Con questo secondo lavoro, registrato agli Head Gap Studios con il produttore Victor Van Vugt (PJ Harvey, Nick Cave & The Bad Seeds), gli RVG si riconfermano maestri nel combinare urgenza rock, anarchia punk ed empatia pop, regalandoci l’ennesimo piccolo capolavoro di Aussie revival anni Ottanta, stavolta per la londinese Fire Records. Mi riferisco a band quali Sunnyboys, The Saints e soprattutto Go-Betweens, personalissimo colpo di fulmine di Romy, che considera il loro “Liberty Belle and the Black Diamond Express” del 1986 un ascolto essenziale.

In “Feral” troviamo garage-rock tinti di glam (Aleksandra), siparietti dal retrogusto yé-yé (Asteroid) e diversi jingles che sembrano provenire dalla penna di Robert Smith (Little Sharky & The White Pointer e Prima Donna). A sorpresa, il meglio del trio australiano esce però nelle cavalcate western rock, come la divertente Christian Neurosurgeon (della serie “Ben Carson, se ci sei, batti un colpo”) o l’irresistibile Help Somebody, che strizza l’occhio ai War On Drugs come ad un’altra promettente realtà guitar-based di Melbourne, i Rolling Blackouts Coastal Fever. A controbilanciare tutta questa energia troviamo poi un paio di ballate: buona la prima (I Used To Love You), decisamente superflua la seconda (Photograph), che manca l’allunaggio emozionale portato invece a termine dalla splendida That’s All nel disco precedente (“A Quality Of Mercy“, autoprodotto ed uscito nel 2017).

Se la rinomata scena psichedelica di Melboure si presenta come un ambiente perlopiù maschile – con band quali Tame Impala, King Gizzard & The Lizard Wizard e Tropical Fuck Storm a farne da padroni – lo stesso non si può certo dire per le sue scene indie, pop e punk.
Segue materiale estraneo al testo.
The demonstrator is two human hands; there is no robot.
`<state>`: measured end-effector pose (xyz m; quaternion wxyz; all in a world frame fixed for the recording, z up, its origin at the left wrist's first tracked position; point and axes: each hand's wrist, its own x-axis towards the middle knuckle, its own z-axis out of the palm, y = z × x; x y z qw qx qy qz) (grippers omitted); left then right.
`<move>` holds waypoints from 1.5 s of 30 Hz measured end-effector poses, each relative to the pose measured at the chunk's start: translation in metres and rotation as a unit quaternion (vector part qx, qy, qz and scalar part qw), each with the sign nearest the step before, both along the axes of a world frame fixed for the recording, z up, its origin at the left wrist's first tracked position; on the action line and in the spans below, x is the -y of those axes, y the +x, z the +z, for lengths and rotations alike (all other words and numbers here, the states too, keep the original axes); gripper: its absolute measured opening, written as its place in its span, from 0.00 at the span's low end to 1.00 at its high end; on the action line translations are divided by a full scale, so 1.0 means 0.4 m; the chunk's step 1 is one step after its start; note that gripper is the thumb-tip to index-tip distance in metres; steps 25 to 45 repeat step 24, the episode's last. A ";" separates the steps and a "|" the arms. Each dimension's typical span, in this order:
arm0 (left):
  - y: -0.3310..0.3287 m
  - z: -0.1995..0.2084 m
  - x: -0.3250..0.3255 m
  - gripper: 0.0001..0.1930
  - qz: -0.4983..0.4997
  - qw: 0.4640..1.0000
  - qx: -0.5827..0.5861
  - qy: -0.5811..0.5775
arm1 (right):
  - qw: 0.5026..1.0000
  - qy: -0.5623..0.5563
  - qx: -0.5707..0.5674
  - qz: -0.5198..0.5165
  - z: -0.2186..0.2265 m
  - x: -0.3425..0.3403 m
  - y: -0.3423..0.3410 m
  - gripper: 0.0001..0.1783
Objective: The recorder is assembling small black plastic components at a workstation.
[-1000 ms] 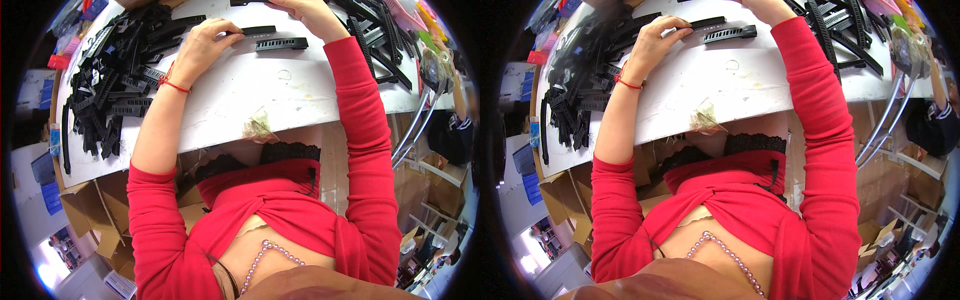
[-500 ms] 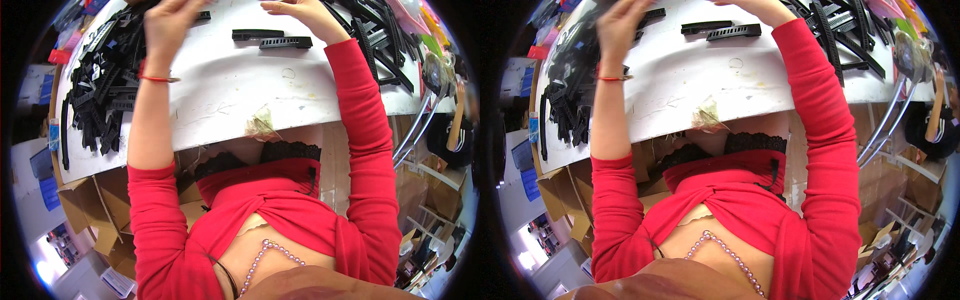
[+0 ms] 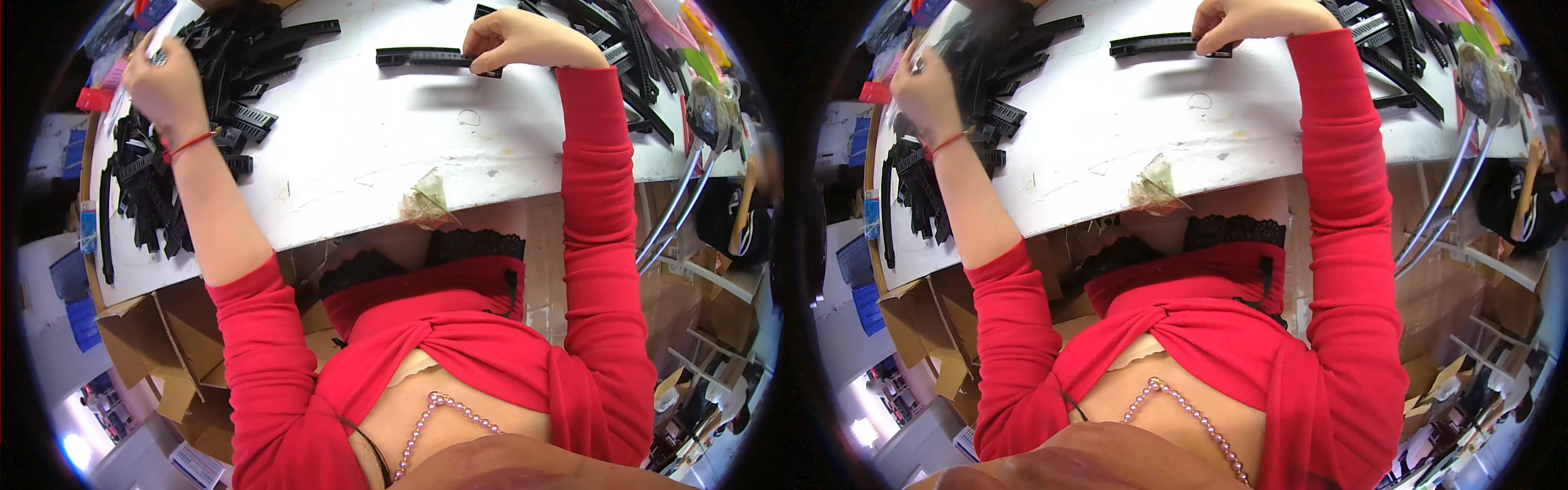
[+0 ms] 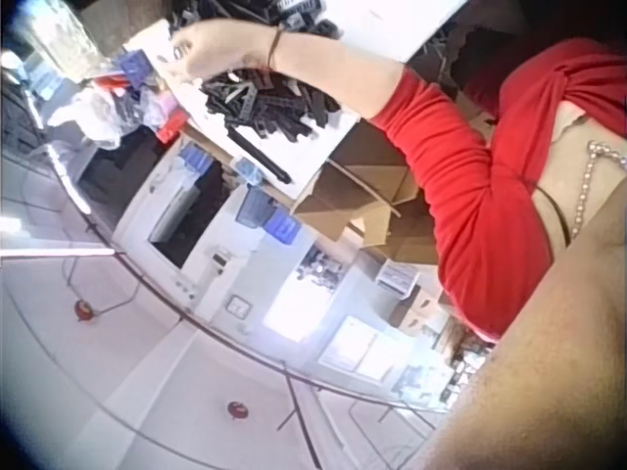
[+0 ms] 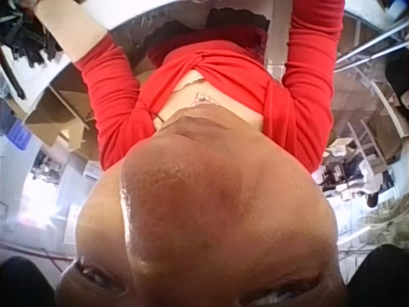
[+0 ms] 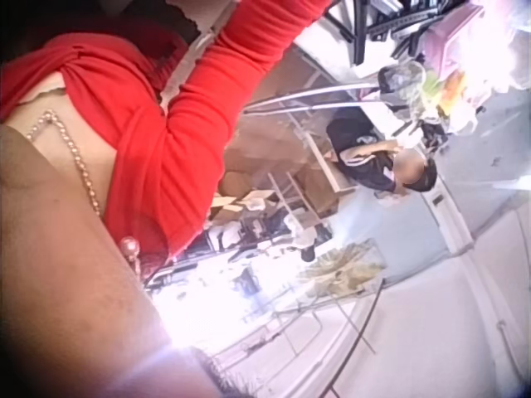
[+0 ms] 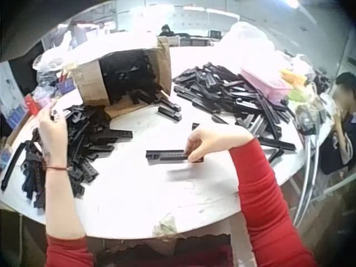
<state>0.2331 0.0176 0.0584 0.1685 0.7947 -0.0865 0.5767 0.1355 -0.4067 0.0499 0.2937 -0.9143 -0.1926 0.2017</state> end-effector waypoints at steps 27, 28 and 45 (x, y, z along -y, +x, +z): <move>-0.165 -0.094 0.378 0.18 -0.591 0.577 -0.457 -0.330 | 0.903 0.394 0.020 -0.173 -0.117 -0.085 0.066 0.18; -0.165 -0.094 0.378 0.18 -0.591 0.577 -0.457 -0.330 | 0.903 0.394 0.020 -0.173 -0.117 -0.085 0.066 0.18; -0.165 -0.094 0.378 0.18 -0.591 0.577 -0.457 -0.330 | 0.903 0.394 0.020 -0.173 -0.117 -0.085 0.066 0.18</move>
Da qualche anno la frizzante metropoli australiana ha infatti aperto sempre più le proprie porte non solo al sesso femminile (Amyl and The Sniffers, Parsnip, Stonefield, Camp Cope e chi più ne ha, più ne metta), ma alle comunità gay (basti pensare a Courtney Barnett e Jen Clother, fondatrici dell’etichetta Milk! Records), queer e non-binarie (June Jones dei Two Steps on the Water), permettendo ad un artista quale Romy Vager, donna trans, di scrollarsi di dosso le scomode etichette conservatrici della nativa Adelaide e scatenare tra le vie di Preston il suo timbro schiacciasassi.

Mettiamola così: “Feral” è un disco che avrebbe potuto benissimo uscire nella primavera del 1985, tra “Ocean Rain” degli Echo & The Bunnymen e “The Queen Is Dead” degli Smiths. Invece esce oggi, nel 2020, testimone di come certe formule non invecchino mai per davvero. Se anche voi riconoscete nei sopracitati dei classici intramontabili, vi do un consiglio: mettete in pausa Stranger Things, apritevi una New Coke e dateci un ascolto.